◆ **Work instruction**: Copy every line of the data that contains the string "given".

Collection entries
• • • • • • •
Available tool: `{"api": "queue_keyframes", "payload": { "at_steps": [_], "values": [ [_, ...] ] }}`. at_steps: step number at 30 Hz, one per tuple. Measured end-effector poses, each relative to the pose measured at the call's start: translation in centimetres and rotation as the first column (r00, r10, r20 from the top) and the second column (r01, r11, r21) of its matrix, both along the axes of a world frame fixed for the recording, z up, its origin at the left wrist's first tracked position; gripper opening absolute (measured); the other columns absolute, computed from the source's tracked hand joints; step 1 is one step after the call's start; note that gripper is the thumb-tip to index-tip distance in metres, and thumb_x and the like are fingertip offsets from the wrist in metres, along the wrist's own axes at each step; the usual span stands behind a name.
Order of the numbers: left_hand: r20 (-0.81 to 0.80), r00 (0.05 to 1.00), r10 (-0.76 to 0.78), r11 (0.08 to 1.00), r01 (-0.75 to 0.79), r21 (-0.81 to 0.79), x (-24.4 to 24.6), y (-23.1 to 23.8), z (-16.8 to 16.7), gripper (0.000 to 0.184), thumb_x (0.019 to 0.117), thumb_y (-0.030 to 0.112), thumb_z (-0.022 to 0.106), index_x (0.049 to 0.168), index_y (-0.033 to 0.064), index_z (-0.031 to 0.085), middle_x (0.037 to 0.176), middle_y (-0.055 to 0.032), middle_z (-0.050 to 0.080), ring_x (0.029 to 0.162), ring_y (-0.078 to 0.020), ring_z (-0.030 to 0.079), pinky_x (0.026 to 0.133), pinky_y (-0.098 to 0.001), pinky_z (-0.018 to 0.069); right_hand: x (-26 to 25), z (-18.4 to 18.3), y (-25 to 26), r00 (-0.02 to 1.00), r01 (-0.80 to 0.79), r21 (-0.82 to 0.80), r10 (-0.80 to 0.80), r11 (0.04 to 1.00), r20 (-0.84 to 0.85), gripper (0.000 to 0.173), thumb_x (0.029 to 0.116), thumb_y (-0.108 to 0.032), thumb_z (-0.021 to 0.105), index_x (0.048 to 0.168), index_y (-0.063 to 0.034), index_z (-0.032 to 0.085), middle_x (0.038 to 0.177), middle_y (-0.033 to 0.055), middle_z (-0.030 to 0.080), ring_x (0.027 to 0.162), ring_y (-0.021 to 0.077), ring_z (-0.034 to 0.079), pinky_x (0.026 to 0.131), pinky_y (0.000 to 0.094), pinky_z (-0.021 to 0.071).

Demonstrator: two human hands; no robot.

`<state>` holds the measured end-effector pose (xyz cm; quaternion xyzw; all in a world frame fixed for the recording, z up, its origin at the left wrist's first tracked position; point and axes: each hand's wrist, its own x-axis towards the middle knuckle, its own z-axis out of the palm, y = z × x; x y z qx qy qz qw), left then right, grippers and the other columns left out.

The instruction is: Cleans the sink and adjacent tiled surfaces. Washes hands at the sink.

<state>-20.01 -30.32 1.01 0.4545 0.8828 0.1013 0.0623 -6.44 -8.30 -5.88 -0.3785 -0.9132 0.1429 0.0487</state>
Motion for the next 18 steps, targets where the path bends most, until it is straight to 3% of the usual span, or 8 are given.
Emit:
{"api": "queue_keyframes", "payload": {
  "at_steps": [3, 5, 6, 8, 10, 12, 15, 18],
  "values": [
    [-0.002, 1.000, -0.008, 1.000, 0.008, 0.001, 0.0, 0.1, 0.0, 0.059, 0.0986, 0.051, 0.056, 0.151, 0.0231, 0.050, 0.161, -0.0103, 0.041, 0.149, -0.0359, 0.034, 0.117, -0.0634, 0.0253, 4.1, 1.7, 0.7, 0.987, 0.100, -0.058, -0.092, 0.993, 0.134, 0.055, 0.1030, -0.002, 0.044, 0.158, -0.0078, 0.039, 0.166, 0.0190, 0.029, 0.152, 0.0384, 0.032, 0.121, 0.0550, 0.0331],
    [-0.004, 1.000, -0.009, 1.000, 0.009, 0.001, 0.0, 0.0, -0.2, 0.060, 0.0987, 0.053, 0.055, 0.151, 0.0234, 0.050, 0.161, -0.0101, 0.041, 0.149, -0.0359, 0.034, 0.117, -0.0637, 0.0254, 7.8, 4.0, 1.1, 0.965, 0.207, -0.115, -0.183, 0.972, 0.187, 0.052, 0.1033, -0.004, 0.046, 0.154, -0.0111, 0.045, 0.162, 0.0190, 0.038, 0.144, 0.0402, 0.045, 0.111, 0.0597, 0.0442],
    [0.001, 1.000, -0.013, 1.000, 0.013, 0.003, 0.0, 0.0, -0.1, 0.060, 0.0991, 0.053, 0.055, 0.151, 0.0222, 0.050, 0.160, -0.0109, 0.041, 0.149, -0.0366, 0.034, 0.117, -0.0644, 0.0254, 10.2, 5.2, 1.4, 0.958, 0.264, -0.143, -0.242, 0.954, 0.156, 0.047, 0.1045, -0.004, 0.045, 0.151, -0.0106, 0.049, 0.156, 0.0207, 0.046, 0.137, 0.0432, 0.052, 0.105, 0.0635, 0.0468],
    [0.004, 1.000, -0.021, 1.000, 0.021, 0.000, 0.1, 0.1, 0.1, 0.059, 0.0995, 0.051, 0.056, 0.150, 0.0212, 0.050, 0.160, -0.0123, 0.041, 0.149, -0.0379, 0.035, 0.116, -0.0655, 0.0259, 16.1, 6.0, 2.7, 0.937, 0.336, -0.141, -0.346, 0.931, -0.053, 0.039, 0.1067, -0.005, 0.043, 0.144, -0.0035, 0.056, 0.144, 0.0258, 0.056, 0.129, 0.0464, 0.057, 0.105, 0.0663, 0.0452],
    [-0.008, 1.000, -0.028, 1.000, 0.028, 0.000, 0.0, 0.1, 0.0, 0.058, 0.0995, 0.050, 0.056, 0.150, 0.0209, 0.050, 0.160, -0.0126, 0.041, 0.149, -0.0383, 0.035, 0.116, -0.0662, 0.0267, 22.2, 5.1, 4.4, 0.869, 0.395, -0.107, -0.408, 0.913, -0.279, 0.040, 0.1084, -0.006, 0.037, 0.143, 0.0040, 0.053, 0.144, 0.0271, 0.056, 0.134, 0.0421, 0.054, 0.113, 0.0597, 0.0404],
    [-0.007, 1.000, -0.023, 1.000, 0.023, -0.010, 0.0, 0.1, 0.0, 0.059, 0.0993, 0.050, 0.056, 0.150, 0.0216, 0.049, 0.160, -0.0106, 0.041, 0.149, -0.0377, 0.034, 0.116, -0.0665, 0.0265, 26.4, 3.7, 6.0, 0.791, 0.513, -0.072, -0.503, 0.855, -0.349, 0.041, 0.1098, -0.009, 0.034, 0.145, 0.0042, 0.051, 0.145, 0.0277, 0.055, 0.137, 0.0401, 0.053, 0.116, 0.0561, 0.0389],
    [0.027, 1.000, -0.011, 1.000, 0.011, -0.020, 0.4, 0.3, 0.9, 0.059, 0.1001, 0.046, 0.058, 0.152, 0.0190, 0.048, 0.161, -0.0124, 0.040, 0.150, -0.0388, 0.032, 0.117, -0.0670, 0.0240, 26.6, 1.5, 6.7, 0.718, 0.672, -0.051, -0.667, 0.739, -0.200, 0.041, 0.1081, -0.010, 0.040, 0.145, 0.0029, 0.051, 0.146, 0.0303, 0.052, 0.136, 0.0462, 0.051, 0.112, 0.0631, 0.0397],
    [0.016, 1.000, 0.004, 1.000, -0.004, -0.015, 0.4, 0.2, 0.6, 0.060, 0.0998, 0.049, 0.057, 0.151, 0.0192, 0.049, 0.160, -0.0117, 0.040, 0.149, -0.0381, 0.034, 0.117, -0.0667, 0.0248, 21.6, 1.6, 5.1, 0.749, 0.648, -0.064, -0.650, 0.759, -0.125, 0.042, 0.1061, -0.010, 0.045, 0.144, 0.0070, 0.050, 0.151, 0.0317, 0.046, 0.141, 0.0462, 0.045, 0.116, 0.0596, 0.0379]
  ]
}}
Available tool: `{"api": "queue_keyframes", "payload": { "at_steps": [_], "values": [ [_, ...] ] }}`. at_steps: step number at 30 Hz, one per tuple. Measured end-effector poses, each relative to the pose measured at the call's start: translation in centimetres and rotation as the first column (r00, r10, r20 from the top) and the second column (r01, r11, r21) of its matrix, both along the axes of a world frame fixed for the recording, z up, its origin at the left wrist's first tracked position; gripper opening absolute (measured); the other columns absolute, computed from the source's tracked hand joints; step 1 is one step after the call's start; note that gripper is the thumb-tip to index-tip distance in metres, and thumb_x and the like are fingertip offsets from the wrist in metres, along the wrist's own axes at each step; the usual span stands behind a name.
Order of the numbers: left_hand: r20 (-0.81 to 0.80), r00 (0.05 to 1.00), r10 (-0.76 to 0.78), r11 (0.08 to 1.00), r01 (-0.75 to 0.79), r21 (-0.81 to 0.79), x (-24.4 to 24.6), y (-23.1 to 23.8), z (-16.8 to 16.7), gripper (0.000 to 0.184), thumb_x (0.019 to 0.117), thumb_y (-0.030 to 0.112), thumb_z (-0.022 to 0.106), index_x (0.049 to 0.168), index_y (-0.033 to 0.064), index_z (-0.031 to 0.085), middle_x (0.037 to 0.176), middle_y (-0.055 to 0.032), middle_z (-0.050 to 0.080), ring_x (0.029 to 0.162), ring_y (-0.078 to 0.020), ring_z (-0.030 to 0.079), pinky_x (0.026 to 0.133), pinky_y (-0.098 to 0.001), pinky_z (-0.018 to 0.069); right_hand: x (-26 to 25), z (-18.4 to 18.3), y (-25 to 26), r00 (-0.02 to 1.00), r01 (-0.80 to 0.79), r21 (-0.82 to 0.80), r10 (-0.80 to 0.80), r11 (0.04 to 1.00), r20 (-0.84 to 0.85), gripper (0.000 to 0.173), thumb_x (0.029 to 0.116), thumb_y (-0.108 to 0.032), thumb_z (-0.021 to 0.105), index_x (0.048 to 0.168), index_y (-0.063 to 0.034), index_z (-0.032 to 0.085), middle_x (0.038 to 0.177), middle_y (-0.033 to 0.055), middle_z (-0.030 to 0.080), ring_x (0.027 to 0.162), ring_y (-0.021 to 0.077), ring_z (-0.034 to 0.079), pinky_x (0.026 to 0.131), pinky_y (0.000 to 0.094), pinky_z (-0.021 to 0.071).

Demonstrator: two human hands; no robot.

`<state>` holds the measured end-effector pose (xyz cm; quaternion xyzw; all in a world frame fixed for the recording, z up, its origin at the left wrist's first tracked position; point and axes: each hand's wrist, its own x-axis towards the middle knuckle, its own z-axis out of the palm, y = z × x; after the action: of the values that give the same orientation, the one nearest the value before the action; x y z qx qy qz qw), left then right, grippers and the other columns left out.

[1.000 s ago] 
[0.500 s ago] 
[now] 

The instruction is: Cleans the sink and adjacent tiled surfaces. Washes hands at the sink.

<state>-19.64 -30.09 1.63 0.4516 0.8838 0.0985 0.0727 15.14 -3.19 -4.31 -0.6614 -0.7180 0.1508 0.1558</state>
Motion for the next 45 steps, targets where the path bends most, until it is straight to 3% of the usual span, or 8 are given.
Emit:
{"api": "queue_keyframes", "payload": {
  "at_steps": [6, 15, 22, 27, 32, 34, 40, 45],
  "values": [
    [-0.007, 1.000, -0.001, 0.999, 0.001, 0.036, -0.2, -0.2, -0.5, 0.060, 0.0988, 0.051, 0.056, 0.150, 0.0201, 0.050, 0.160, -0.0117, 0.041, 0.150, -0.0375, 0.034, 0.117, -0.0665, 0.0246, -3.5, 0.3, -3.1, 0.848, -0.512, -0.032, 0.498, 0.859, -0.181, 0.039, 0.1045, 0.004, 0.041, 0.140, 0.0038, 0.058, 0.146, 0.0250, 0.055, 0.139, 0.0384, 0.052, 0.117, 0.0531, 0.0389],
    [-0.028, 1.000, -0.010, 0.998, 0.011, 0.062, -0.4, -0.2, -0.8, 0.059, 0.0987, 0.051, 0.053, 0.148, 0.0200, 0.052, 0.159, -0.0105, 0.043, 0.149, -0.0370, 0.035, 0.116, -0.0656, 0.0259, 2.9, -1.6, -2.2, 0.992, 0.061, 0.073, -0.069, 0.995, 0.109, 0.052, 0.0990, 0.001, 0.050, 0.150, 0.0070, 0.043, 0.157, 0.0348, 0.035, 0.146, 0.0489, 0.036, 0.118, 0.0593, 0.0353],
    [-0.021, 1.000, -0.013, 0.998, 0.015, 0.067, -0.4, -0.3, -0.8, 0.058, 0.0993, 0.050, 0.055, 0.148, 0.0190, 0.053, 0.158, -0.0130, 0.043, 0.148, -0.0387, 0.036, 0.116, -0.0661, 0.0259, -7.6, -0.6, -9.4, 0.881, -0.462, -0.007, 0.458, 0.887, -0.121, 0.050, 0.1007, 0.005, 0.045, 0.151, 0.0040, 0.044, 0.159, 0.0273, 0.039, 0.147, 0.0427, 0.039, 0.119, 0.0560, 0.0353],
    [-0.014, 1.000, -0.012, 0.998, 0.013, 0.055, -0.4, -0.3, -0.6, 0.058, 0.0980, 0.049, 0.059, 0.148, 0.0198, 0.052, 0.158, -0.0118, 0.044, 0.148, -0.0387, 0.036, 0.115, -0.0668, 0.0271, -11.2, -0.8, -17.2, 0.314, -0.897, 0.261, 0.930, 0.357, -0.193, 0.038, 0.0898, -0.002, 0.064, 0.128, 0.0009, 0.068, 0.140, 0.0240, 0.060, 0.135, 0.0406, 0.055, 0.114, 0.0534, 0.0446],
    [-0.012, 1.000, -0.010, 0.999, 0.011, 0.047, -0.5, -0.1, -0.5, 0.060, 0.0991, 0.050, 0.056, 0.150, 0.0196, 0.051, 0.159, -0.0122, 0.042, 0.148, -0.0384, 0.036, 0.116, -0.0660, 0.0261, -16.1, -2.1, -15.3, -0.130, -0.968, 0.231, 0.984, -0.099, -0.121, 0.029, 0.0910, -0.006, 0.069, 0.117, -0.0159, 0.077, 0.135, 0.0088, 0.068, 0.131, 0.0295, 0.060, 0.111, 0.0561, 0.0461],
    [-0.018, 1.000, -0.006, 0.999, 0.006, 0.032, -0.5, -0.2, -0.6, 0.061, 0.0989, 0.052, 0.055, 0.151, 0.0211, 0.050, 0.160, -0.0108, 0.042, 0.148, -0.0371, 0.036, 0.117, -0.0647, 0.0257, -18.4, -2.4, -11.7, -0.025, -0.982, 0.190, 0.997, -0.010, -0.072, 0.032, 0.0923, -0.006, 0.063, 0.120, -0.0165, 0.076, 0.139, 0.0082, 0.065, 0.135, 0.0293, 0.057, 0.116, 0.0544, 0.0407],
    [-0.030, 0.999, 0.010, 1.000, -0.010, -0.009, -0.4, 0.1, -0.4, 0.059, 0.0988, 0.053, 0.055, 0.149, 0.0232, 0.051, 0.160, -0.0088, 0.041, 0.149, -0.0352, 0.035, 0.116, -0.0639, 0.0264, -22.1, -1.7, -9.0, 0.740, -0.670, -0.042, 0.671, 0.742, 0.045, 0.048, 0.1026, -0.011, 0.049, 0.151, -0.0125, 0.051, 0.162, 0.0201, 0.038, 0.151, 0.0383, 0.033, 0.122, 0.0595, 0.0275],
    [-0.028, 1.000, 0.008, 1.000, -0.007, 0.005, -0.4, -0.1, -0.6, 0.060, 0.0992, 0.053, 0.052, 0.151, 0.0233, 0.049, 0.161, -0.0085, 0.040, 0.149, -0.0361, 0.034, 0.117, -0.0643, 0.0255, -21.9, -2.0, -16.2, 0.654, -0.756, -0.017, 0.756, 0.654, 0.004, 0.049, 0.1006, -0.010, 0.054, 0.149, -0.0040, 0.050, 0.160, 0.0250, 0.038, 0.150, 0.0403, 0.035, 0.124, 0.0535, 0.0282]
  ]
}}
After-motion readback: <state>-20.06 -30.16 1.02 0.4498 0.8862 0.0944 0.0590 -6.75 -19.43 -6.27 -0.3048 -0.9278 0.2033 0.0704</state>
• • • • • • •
◆ **Result for this task**:
Motion for the next 18 steps, targets where the path bends most, until it is straight to 3% of the usual span, or 8 are given.
Motion for the next 45 steps, targets where the path bends most, until it is straight to 3% of the usual span, or 8 are given.

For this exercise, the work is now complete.